Kemudian diceritakan
bahwa Bonifasius berbicara demikian kepada orang-orang: "dengarkanlah hai
anak-anak hutan! Ketahuilah bahwa malam ini tak akan ada darah yang akan
mengalir, karena malam ini adalah malam dimana Kristus lahir, dialah Anak dari
Yang Mahatinggi, sang Juruselamat umat manusia. Dia lebih terang dari Baldur yang
Indah, lebih besar dari Odin yang Bijaksana, lebih ramah dari Freya yang Baik.
Sejak kedatangannya semua kurban telah berakhir. Kegelapan, Thor, yang telah kalian
sebut adalah sia-sia, itu adalah kematian. Jauh di dalam
bayang-bayang Niffelheim ia telah hilang selamanya. Jadi sekarang, sejak malam
ini, kalian akan memulai hidup yang baru. pohon berdarah ini tidak akan pernah lagi menggelapkan daerah kalian.
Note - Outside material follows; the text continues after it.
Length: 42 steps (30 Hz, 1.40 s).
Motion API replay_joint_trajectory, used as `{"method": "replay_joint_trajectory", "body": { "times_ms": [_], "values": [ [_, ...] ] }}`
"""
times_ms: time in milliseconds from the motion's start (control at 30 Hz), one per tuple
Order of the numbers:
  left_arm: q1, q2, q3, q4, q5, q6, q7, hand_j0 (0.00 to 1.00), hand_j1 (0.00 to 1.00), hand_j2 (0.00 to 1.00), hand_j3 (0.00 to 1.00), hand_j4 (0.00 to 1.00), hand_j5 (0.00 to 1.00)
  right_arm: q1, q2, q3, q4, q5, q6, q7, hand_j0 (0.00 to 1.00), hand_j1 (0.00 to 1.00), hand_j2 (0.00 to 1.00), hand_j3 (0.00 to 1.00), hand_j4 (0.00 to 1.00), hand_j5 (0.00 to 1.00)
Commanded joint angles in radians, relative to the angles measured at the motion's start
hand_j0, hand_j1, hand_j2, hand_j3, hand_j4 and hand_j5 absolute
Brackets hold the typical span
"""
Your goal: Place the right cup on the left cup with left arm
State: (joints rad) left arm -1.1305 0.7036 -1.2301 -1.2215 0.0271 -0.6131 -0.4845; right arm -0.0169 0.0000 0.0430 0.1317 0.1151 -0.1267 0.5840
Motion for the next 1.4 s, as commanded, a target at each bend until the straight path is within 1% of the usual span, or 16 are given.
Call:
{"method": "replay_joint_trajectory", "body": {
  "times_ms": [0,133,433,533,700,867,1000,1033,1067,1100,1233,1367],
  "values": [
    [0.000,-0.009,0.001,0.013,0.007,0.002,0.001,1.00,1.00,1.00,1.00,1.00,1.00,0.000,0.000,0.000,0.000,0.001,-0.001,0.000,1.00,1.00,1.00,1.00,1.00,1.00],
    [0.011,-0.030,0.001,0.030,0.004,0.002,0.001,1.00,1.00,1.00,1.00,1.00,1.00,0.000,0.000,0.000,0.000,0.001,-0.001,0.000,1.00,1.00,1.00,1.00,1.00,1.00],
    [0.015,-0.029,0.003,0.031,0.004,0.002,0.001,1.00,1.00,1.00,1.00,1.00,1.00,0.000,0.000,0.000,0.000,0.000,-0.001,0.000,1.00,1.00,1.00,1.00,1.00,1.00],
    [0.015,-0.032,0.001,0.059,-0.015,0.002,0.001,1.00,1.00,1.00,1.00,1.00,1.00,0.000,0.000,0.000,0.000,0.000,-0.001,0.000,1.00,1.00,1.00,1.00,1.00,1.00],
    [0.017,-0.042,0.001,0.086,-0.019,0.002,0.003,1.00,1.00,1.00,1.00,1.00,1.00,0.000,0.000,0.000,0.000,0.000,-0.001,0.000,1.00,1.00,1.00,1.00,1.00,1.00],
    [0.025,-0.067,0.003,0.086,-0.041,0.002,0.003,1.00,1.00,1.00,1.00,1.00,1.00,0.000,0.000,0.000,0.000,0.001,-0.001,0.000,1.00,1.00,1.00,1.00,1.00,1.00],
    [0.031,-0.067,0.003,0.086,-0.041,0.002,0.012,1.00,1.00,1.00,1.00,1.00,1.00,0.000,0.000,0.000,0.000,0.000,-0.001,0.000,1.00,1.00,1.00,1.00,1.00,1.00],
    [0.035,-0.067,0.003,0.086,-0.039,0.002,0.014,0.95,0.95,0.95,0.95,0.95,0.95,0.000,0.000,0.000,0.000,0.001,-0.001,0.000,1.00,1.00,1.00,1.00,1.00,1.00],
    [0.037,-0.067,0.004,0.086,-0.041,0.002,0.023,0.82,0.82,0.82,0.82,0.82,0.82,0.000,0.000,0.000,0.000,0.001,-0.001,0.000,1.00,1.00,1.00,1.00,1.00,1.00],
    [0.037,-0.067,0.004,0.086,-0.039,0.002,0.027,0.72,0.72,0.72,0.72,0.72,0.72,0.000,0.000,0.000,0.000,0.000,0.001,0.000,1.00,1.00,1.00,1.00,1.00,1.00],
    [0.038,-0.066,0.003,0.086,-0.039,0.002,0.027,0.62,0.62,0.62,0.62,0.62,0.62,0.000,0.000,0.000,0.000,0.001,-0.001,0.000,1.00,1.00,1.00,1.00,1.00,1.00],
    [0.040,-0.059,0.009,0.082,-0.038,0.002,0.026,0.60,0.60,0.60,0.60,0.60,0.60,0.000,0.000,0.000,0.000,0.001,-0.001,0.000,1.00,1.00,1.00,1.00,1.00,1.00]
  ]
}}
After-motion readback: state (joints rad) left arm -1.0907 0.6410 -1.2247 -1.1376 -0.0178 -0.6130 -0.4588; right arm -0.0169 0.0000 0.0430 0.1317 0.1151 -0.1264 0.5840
Dalam nama Allah,
saya akan menghancurkannya. "
Kemudian,
Bonifasius pun mengambil kapak yang berada di dekatnya, dan menurut tradisi,
ketika dengan sekuat tenaga di ayunkannya kearah pohon ek, terjadilah embusan
angin bertiup di hutan dan pohon itupun tumbang bersama semua akarnya. Pohon
itupun jatuh dan terbelah menjadi empat bagian
"Rasul
Jerman inipun" melanjutkan khotbahnya kepada orang-orang Jerman yang kagum
dan tidak bisa percaya bahwa penumbang pohon guntur ini tidak mendapat sansi
dari dewa. Bonifasiuspun memandang dan menunjuk ke sebuah pohon cemara kecil
dan berkata: "Pohon yang terkecil dari hutan ini, akan menjadi pohon kudus malam kalian.
Ini adalah pohon damai ... Ini adalah tanda kehidupan yang tak berakhir, karena
daunnya akan selalu hijau. Lihatlah bagaimana pucuknya diarahkan ke langit. Ini
adalah Pohon Anak Yesus; Berkumpul di sekelilingnya, dan jangan di hutan liar,
tetapi didalam rumah kalian; disana akan ada tempat untuk berteduh dan tidak
ada aksi berdarah, tetapi hadiah dan ritual kasih sayang. "
Dengan demikian,
orang Jerman saat malam itu memulai sebuah tradisi yang baru, dan telah
menyebar sampai pada hari ini. Ketika pulang kerumah, merekapun membawa pohon
cemara yeng kemudian didekorasi dengan lilin dan ornamen dan merayakan
kelahiran Juruselamat. Rasul
Jerman ini dan umatnya memberi kita apa yang sekarang ini dikenal sebagai
pohon Natal.
Lambat laun,
tradisi inipun mulai berkembang: mulai di hiasi dengan bola dan lampu yang melambangkan
sukacita dan kedatangan cahaya yang dibawakan
Yesus Kristus ke dalam dunia. Warna dari bola –
bola pada pohon natal melambangkan
doa yang kita lakukan selama masa Adven. Bola biru adalah
doa pertobatan, keperakan melambangkan ucapan syukur, emas adalah pujian dan merah adalah permohonan . Juga biasanya di
taruh sebuah bintang di atas pinus yang melambangkan iman yang harus membimbing
hidup kita. Mereka juga
sering menempatkan ornamen yang berbeda di pohon Natal. Ini melambangkan perbuatan baik dan pengorbanan Mereka.